== TASK PROMPT ==
Return the lines below that carry the word "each".

== RAW DATA ==
::::::
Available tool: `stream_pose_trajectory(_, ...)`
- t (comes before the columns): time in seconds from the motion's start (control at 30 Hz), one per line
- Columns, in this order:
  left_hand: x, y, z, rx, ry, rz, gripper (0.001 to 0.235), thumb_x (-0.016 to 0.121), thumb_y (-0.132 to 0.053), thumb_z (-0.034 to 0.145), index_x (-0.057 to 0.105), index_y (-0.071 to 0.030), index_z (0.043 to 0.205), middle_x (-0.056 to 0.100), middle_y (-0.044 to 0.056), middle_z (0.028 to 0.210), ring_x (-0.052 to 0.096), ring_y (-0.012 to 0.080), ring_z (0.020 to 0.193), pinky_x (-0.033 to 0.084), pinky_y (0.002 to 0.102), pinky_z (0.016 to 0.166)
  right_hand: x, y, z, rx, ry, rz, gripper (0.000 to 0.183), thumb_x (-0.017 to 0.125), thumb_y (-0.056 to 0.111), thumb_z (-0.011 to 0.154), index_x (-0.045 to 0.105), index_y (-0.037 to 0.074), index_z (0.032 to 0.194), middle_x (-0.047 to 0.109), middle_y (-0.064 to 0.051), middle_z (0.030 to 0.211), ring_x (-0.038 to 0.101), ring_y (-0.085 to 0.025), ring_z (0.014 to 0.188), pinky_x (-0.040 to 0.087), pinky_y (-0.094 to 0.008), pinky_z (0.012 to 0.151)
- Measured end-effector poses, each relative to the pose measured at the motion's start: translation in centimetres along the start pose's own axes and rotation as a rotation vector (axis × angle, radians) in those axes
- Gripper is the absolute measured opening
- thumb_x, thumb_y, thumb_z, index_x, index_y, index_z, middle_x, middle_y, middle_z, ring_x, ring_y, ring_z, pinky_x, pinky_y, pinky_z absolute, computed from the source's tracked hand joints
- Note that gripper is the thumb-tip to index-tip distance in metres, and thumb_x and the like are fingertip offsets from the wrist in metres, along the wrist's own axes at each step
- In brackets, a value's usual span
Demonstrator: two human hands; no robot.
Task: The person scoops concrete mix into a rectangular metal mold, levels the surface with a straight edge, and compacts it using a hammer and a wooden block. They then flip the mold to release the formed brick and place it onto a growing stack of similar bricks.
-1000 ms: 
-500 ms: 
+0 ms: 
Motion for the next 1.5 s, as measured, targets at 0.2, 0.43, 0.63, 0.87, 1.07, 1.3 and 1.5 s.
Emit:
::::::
== THE COMPLETED TASK ==
- Measured end-effector poses, each relative to the pose measured at the motion's start: translation in centimetres along the start pose's own axes and rotation as a rotation vector (axis × angle, radians) in those axes
- Note that gripper is the thumb-tip to index-tip distance in metres, and thumb_x and the like are fingertip offsets from the wrist in metres, along the wrist's own axes at each step

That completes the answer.